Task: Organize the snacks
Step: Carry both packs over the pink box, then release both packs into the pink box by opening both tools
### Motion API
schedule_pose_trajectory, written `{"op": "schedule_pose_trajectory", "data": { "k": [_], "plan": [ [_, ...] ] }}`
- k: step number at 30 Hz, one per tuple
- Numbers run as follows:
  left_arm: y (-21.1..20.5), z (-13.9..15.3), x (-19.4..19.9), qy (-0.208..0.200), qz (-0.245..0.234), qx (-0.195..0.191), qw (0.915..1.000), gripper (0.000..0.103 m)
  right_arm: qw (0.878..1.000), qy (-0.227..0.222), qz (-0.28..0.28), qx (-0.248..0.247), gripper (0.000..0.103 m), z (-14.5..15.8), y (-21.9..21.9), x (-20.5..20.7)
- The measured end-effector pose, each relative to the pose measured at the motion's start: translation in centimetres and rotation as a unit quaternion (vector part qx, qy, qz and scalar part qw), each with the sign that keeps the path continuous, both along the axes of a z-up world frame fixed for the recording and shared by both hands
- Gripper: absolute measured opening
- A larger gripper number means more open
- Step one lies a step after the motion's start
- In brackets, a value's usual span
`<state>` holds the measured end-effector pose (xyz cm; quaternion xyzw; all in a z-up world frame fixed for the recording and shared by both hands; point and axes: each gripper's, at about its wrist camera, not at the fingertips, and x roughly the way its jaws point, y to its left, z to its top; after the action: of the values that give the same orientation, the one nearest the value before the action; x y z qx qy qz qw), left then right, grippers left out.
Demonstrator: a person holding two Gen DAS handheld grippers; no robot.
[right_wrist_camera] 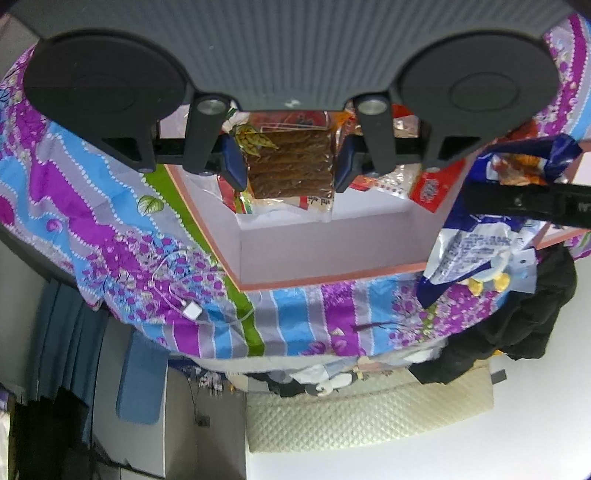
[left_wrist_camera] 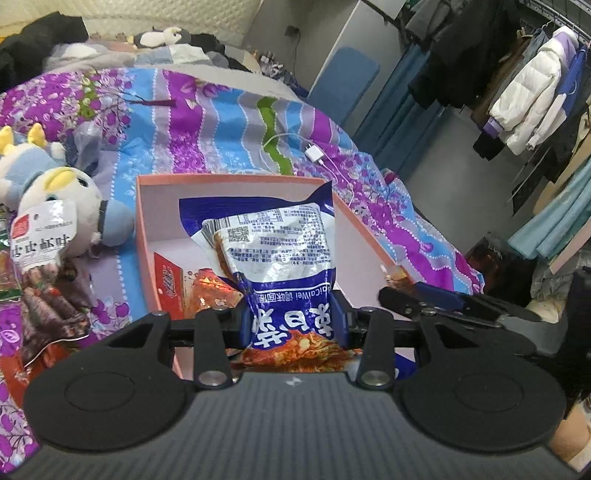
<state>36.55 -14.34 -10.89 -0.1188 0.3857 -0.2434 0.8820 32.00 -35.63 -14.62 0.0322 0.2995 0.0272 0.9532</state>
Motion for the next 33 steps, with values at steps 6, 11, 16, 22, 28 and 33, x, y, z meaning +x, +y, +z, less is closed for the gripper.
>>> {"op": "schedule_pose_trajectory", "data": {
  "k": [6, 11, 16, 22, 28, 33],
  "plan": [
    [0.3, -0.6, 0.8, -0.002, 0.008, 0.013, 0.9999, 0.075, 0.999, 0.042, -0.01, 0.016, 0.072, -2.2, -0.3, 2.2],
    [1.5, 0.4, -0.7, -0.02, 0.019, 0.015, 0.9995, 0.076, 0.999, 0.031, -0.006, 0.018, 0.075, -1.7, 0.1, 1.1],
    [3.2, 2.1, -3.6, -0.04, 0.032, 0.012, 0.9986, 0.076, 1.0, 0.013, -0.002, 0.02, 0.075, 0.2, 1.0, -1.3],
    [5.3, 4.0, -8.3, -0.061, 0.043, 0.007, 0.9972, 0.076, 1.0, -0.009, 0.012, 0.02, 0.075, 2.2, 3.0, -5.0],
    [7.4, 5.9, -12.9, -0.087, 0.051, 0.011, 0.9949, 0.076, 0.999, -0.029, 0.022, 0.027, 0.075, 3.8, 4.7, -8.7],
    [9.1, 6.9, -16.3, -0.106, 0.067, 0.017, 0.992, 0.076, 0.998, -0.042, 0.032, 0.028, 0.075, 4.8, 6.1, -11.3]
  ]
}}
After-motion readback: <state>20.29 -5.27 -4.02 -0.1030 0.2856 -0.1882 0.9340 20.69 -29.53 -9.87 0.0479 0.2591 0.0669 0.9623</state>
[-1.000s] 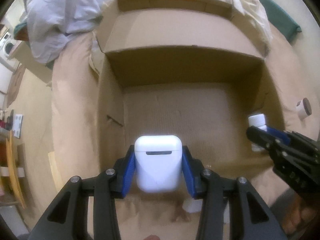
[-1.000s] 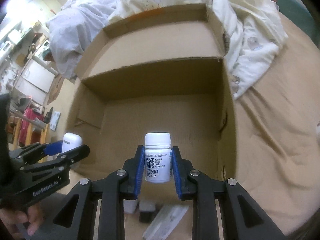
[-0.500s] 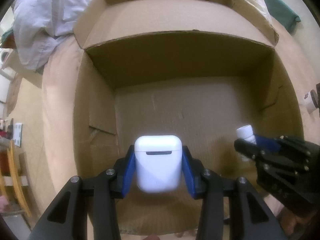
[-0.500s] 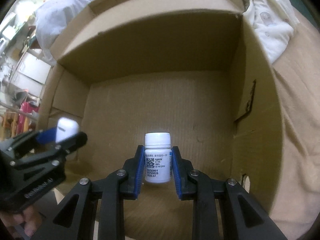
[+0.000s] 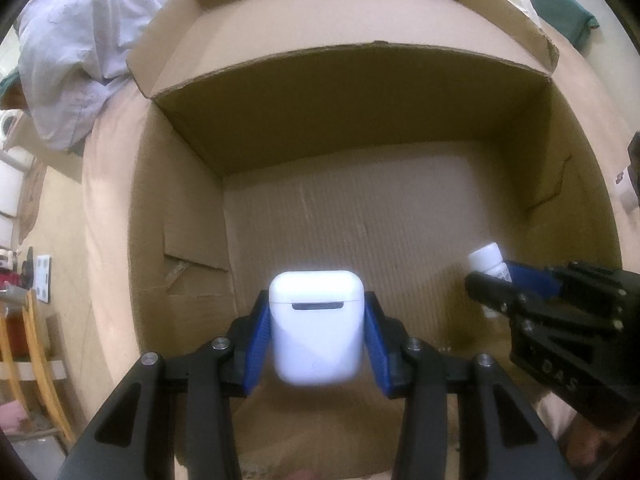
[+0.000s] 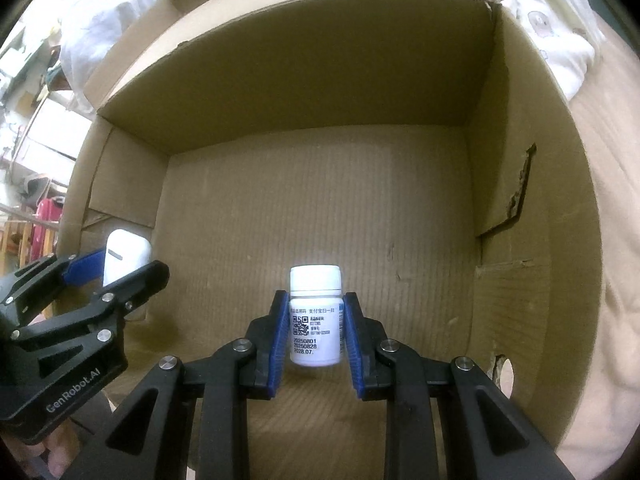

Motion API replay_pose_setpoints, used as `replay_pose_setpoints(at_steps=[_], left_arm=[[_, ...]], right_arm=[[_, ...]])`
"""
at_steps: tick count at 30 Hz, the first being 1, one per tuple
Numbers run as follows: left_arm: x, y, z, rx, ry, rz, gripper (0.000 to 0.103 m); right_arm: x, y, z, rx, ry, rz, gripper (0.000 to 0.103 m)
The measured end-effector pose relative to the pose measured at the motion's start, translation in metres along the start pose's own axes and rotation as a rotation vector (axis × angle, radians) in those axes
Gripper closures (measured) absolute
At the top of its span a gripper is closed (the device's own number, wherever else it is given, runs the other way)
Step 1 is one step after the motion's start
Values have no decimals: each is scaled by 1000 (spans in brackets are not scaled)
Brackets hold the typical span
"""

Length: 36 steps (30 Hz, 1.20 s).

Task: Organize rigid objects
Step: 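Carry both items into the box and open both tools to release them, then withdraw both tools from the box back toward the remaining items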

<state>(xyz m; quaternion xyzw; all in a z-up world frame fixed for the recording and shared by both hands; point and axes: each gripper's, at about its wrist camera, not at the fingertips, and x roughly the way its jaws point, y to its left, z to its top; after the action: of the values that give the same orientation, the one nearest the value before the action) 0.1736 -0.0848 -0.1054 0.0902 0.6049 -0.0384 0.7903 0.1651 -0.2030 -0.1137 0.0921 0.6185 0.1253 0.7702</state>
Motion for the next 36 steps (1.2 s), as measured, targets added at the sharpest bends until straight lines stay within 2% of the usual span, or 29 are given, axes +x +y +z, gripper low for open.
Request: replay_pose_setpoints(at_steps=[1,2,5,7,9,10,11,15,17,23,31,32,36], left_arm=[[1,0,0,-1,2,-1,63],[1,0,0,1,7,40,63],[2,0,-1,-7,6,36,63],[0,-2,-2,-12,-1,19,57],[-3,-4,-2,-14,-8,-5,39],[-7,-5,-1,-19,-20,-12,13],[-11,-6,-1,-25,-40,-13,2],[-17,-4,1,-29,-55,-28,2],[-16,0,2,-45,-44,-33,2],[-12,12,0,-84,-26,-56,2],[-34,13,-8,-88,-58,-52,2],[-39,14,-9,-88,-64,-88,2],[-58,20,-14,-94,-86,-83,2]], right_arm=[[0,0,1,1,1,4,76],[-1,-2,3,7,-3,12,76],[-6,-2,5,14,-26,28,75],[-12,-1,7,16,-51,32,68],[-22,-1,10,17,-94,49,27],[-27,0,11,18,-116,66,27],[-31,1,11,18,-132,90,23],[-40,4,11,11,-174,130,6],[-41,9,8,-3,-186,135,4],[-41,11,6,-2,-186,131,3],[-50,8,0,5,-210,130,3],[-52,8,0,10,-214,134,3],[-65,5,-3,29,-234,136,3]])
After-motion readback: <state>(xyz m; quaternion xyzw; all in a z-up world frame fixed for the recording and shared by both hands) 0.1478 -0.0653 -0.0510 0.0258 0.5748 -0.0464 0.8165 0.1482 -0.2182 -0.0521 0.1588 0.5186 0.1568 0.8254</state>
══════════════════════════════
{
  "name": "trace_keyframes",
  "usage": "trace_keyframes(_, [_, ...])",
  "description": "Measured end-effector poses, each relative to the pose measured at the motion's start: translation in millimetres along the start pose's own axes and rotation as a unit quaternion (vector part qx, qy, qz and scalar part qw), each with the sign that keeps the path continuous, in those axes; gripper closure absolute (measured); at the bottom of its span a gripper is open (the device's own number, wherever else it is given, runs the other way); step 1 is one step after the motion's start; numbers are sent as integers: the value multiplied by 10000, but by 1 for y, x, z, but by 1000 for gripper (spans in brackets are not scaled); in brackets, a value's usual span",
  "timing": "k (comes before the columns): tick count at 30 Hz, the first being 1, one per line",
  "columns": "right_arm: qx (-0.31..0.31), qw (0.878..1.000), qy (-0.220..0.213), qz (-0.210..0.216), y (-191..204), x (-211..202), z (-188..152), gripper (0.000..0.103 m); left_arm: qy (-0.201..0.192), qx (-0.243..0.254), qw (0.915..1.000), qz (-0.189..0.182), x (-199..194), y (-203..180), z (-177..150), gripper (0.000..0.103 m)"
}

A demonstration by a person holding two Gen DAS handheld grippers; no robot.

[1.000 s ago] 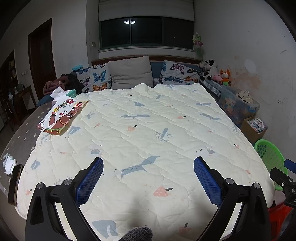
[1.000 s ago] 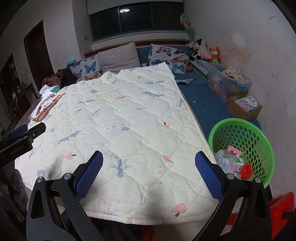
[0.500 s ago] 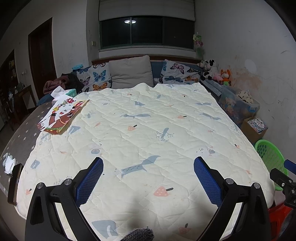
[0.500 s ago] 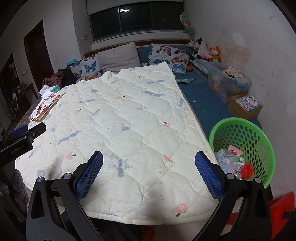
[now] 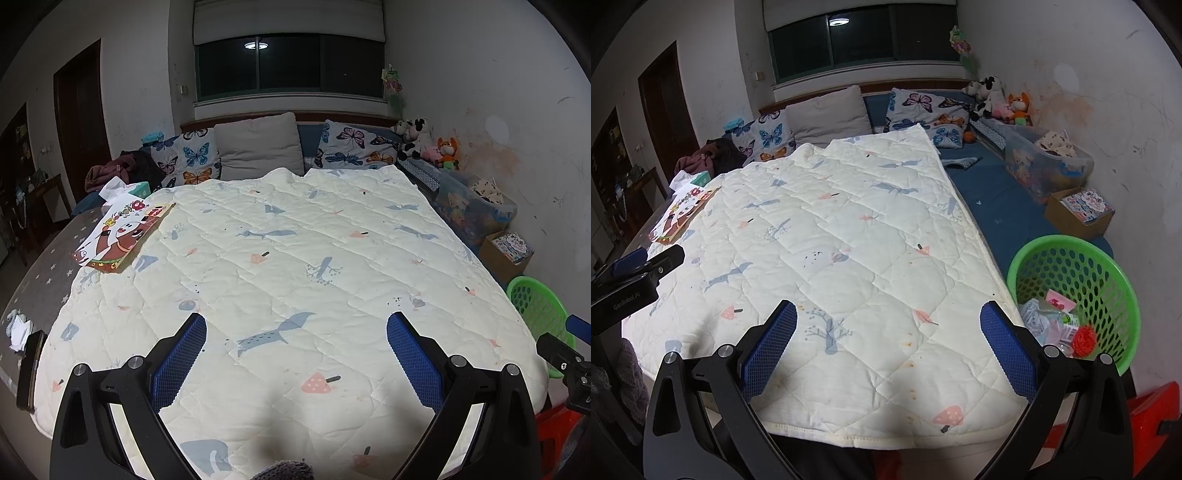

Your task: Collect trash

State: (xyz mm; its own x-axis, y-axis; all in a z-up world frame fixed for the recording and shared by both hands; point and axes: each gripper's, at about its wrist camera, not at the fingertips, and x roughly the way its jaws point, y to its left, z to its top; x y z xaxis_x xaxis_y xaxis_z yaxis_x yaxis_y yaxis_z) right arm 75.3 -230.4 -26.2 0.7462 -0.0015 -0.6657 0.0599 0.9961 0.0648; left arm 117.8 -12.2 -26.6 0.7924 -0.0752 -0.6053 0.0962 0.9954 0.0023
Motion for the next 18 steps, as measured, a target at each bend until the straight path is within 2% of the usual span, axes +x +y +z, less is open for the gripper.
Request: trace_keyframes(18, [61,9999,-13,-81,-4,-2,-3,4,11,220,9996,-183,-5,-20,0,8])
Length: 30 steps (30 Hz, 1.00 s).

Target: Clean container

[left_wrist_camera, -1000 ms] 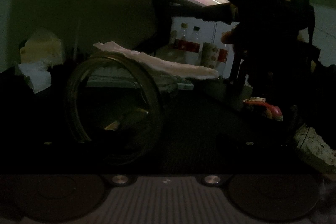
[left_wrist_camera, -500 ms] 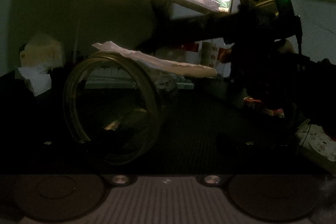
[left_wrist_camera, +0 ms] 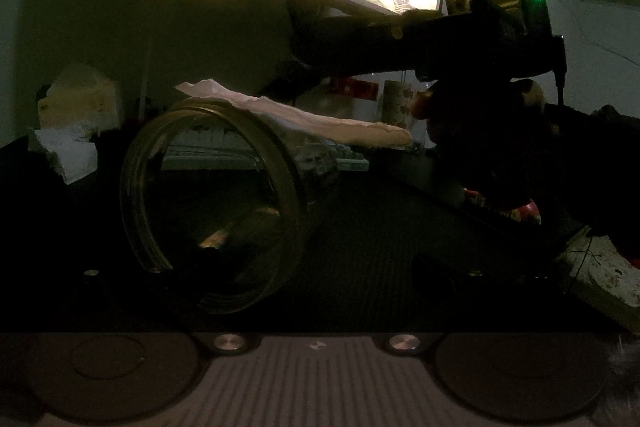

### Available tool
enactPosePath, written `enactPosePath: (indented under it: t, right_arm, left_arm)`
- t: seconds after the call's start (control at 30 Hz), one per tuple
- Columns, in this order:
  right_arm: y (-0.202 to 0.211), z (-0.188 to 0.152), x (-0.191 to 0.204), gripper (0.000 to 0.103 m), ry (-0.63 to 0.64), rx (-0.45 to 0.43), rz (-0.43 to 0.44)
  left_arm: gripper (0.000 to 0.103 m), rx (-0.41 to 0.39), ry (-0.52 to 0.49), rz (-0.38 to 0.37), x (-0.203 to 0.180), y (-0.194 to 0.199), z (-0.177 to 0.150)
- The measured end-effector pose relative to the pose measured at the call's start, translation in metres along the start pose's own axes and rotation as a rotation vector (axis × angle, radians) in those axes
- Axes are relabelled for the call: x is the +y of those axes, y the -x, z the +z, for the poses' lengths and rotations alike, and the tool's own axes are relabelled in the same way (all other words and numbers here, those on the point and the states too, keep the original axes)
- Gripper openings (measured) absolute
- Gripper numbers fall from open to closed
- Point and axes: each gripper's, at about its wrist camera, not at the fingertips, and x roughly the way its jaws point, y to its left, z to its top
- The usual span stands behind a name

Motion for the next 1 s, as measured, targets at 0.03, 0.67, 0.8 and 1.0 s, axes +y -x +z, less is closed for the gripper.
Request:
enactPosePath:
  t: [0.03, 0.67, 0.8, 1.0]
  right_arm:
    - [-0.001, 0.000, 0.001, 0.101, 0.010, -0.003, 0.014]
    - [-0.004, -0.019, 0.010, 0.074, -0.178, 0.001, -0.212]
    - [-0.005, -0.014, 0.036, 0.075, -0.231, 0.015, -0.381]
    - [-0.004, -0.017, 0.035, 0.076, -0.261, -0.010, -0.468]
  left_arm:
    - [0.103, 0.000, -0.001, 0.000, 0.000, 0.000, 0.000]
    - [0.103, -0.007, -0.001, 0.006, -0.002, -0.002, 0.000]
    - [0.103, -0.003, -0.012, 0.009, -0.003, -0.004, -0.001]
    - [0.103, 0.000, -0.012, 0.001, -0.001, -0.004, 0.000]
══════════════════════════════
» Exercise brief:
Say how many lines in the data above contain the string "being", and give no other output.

» Exercise output:
2